Yes, this is a "post-learning" condition, but because there is neither
a pre-learning baseline nor a quantitative measure of interstimulus
distance, there is no way of saying whether there is CP at all, relative
or absolute.

> The second criticism concerned the fuzziness of the boundaries.
> Before this criticism can be evaluated, we need to decide exactly
> what is meant by fuzziness about the boundary? For example, take the
> boundary between "mammals" and "fish", and the problem of categorising
> a whale and a cat. It will probably take a longer time, and result in
> more uncertainty, to categorise the whale, relative to categorising the
> cat. But what does this mean? Is it that a whale is less of a mammal
> than a cat, or is it that a whale may or may not be a mammal, I just
> don't have enough knowledge to categorise it? That is, let's say the
> defining attributes of a mammal are: hair covered body, viviparous,
> produces milk to feed the young. I have enough experience with cats to
> know that these conditions are satisfied, but I'm not so familiar with
> whales. This doesn't make a whale less of a mammal, or the boundary
> between fish and mammals less clear cut, it just means I don't know
> what attributes a whale possesses.

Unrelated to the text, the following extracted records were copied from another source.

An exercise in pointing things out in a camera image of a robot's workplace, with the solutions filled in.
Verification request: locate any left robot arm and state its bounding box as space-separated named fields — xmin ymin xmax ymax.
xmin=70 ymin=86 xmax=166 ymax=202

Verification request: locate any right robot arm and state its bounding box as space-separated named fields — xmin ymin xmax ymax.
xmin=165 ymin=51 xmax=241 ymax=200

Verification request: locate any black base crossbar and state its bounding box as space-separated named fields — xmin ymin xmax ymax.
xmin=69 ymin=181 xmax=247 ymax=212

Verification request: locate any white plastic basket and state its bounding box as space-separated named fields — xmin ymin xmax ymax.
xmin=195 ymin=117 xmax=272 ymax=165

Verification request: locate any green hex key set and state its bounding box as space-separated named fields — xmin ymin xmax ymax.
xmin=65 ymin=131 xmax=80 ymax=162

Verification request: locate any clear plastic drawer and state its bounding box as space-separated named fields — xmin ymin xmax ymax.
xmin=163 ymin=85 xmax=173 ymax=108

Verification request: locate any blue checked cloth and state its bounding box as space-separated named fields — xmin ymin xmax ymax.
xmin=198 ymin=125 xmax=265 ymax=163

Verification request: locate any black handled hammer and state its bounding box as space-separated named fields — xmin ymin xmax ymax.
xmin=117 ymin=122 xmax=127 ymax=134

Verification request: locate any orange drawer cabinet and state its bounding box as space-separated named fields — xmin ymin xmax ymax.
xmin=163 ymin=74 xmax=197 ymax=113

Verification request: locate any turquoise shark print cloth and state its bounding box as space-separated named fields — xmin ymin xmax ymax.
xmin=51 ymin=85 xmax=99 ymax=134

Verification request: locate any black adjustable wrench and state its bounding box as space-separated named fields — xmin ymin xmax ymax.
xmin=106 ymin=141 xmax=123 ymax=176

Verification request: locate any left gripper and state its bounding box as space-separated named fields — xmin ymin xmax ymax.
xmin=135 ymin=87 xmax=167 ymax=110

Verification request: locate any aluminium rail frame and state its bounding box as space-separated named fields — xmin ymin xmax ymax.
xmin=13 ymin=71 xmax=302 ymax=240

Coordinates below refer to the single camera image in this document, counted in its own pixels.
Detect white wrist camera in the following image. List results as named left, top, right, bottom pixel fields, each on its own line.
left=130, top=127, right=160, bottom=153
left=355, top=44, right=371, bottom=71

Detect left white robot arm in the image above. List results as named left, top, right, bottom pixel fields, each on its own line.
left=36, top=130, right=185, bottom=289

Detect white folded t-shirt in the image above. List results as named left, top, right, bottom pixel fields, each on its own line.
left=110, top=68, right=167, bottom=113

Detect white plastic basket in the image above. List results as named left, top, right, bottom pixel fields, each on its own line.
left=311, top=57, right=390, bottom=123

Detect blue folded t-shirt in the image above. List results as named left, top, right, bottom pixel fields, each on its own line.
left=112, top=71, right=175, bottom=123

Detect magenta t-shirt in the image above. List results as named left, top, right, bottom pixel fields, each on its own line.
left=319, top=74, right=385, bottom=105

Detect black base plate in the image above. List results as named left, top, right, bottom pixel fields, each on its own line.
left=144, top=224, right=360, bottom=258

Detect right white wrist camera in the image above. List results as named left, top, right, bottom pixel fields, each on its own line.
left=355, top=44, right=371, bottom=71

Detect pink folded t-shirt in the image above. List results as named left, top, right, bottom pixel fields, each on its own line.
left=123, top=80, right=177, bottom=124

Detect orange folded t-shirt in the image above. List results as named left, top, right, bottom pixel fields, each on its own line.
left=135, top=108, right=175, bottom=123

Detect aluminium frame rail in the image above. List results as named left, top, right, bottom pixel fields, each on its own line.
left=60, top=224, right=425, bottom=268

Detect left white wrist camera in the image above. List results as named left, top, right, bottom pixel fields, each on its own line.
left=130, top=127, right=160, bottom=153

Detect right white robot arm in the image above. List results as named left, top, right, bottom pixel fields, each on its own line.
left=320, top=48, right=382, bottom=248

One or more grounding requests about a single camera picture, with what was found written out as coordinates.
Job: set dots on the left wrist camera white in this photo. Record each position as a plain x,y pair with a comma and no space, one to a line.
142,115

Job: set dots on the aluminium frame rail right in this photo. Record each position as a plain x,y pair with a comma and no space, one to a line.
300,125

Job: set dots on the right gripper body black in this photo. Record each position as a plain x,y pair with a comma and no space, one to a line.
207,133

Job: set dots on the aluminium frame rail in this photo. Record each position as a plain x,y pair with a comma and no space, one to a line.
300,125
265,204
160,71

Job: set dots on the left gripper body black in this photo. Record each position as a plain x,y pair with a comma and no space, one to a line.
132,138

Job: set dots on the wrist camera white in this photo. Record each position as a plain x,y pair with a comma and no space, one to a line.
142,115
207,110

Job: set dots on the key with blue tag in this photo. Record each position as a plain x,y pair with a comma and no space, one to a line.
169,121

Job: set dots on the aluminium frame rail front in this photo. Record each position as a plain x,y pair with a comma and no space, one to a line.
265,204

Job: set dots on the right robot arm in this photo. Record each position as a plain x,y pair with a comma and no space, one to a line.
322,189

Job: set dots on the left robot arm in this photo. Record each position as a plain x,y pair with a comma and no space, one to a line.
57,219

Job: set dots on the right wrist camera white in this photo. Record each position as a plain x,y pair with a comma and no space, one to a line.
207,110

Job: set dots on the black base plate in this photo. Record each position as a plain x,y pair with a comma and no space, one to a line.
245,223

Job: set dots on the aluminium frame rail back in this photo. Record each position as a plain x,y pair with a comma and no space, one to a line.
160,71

Experience does appear to play a
> role in determining which features are used; it may also play a role in
> the ease with which features can be identified. The nature of the
> experience may also be important, highlighting the role of feedback.
> If there are no consequences to categorising correctly or incorrectly,
> the boundary may remain fuzzy. If, on the other hand, there are
> serious consequences, then a clear boundary may emerge very quickly.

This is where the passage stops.